Exercise requirements: Go through the material and pull out every line with the string "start" in it.
↓↓↓
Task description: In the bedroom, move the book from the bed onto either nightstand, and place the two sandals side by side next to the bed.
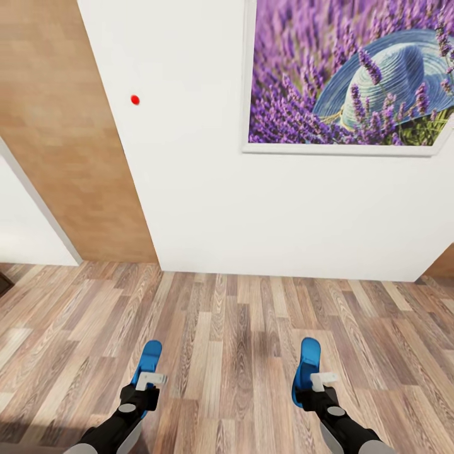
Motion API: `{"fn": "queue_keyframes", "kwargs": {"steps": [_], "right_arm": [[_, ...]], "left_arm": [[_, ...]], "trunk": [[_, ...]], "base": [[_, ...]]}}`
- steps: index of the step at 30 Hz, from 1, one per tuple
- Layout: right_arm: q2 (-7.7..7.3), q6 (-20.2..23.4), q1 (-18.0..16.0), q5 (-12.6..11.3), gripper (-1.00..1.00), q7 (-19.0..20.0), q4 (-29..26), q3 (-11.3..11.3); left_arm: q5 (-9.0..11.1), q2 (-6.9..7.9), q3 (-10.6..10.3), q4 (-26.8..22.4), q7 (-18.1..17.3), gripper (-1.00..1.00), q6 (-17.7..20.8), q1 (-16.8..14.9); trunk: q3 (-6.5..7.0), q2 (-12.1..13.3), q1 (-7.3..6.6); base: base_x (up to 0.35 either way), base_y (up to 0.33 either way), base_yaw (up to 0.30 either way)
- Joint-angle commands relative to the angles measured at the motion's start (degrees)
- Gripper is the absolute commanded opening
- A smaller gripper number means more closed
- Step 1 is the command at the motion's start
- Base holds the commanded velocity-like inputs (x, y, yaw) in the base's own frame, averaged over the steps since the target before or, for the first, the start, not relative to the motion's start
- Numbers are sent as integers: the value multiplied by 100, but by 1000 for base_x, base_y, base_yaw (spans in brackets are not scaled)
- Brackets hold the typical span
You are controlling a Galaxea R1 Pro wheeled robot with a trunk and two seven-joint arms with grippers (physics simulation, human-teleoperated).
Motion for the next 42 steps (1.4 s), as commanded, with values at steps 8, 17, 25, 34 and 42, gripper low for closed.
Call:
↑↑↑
Finished task:
- Joint-angle commands relative to the angles measured at the motion's start (degrees)
- Step 1 is the command at the motion's start
- Base holds the commanded velocity-like inputs (x, y, yaw) in the base's own frame, averaged over the steps since the target before or, for the first, the start, not relative to the motion's start

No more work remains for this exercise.